= REQUIRED ACTION =
Copy every line of the data that includes the string "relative".

= DATA SHOWN =
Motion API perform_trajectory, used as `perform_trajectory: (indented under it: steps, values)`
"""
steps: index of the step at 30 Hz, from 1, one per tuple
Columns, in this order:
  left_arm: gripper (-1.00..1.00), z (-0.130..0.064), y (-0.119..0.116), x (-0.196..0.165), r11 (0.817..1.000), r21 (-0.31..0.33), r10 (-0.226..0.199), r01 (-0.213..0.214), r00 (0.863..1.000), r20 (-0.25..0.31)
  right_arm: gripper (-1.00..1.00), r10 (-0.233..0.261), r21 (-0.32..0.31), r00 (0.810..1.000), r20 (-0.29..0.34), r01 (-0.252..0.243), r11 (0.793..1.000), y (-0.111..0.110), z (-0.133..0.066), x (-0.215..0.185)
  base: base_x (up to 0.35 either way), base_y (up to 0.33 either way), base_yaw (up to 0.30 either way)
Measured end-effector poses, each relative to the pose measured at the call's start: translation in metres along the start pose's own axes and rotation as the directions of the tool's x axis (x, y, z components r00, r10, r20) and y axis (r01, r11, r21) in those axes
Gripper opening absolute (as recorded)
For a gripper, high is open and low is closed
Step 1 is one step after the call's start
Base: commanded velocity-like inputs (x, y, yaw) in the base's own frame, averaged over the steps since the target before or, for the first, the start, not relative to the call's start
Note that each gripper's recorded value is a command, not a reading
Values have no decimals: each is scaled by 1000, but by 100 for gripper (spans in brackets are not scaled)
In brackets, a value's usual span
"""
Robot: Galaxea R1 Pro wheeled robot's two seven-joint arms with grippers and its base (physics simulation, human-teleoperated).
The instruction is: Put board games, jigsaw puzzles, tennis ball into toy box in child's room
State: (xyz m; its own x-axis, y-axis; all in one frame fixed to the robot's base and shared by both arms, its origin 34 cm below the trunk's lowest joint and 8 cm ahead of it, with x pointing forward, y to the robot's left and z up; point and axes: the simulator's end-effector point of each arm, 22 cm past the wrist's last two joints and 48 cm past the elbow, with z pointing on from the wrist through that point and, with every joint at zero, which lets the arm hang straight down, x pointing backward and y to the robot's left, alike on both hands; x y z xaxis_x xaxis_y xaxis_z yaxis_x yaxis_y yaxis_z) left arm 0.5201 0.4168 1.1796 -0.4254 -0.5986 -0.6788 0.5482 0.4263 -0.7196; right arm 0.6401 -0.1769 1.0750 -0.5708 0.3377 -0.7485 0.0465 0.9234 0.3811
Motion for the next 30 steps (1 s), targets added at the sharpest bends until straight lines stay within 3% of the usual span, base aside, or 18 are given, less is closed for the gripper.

= TASK ANSWER =
Measured end-effector poses, each relative to the pose measured at the call's start: translation in metres along the start pose's own axes and rotation as the directions of the tool's x axis (x, y, z components r00, r10, r20) and y axis (r01, r11, r21) in those axes
Base: commanded velocity-like inputs (x, y, yaw) in the base's own frame, averaged over the steps since the target before or, for the first, the start, not relative to the call's start

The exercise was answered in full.